AB SciEX TripleTOF 5600+ LC-MS/MS (SciEX)
Applications:
- Untargeted metabolomics and lipidomics: identification and quantification of thousands of small molecule metabolites and lipids extracted from complex matrices including tissue, cells, urine, media, and bacteria.
- Identification of unknown small molecules: identification of isolated small molecules obtained during chemical synthesis reactions, extracted and isolated from biological samples, or reactions intermediates during enzymatic reactions.

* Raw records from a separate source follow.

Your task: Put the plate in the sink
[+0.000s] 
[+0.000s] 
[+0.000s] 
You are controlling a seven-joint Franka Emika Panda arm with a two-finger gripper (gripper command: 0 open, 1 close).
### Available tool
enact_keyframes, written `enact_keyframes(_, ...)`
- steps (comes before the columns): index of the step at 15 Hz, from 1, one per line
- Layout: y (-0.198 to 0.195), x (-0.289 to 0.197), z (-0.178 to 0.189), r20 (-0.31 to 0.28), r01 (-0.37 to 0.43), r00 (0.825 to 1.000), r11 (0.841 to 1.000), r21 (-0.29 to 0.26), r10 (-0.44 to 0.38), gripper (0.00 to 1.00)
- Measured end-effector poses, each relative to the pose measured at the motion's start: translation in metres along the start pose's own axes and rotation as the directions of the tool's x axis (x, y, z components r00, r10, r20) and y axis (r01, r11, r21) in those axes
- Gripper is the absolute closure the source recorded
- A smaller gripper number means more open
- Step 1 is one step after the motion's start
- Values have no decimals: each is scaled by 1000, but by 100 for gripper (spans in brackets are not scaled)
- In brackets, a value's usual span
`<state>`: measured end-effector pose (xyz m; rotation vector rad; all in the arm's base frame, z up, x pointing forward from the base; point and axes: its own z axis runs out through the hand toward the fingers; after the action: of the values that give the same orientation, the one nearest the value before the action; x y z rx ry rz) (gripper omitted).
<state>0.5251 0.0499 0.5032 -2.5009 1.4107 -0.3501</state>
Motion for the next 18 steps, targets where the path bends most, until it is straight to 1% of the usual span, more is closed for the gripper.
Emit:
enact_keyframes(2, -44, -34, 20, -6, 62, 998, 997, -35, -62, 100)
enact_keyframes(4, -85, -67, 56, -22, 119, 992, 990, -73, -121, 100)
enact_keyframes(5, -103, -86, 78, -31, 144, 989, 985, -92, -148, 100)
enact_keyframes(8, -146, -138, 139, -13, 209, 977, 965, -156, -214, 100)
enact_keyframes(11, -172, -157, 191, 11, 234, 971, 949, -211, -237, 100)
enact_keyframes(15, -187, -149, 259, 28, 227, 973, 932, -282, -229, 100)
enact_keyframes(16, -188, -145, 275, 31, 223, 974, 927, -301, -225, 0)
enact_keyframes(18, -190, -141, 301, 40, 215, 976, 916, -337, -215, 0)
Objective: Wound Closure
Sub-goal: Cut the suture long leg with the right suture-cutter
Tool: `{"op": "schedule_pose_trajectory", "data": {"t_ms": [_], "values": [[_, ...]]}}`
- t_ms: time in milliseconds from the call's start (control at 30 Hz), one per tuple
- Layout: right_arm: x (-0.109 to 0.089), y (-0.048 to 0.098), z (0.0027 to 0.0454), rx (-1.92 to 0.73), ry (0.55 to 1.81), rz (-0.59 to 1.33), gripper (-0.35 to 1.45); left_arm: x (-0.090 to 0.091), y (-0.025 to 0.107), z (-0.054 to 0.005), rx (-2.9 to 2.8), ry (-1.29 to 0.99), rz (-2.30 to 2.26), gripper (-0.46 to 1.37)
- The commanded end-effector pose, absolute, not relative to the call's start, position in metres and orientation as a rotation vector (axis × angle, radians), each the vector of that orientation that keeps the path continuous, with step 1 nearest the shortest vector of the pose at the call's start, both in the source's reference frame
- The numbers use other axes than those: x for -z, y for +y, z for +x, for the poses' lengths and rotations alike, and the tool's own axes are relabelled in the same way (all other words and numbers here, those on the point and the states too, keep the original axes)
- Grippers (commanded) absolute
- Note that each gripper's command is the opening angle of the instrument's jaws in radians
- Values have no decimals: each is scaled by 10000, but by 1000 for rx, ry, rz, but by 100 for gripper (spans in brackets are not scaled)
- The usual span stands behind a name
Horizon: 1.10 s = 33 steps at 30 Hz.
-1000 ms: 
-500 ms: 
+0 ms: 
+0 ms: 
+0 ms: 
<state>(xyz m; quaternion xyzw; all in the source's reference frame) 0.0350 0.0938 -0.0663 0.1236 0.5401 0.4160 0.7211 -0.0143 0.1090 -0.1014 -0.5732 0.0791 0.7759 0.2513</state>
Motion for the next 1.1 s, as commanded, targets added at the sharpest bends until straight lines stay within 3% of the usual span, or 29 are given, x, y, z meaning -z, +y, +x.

Our AB SciEX TripleTOF 5600+ LC-MS/MS system provides users a comprehensive platform for exploratory and high-resolution unknown compound analysis and global metabolomics profiling. Coupled to the TripleTOF 5600+ mass spectrometer is a Eskigent NanoLC 400 series HPLC. The nanoLC enables a full range of analytical workflows necessary for the identification of novel biomarkers, small molecule metabolites, and lipids. With the increased sensitivity for small molecule metabolomics analysis gained by using microflow LC and the wide variety of column chemistries (i.e. reverse phase, HILIC) available in the facilities, our microLC methods for small molecule identification and untargeted lipidomics and metabolomics provides users the flexibility necessary to separate a wide range of metabolites and small molecules for mass spectrometry analysis. Integrating the nanoLC 400 with the AB SciEX TripleTOF 5600+ provides high-resolution workflows for metabolomics and lipidomics analysis and the ability to identification hundreds of thousands of features in complex samples.
How long does it take?
Using optimized gradients for the separation of a wide-range of polar and non-polar metabolites, our standard workflows for untargeted metabolomics and lipidomics analysis generally require a ~35-40 min gradient. Data are collected are collected in both positive and negative mode using IDA-MS methods. Methods targeting specific classes of metabolites – for example bile acid salts, TCA cycle intermediates, etc. can be developed. MS analysis for small molecule identification varies widely, depending largely on the purity of the samples and the complexity of the small molecules being analyzed.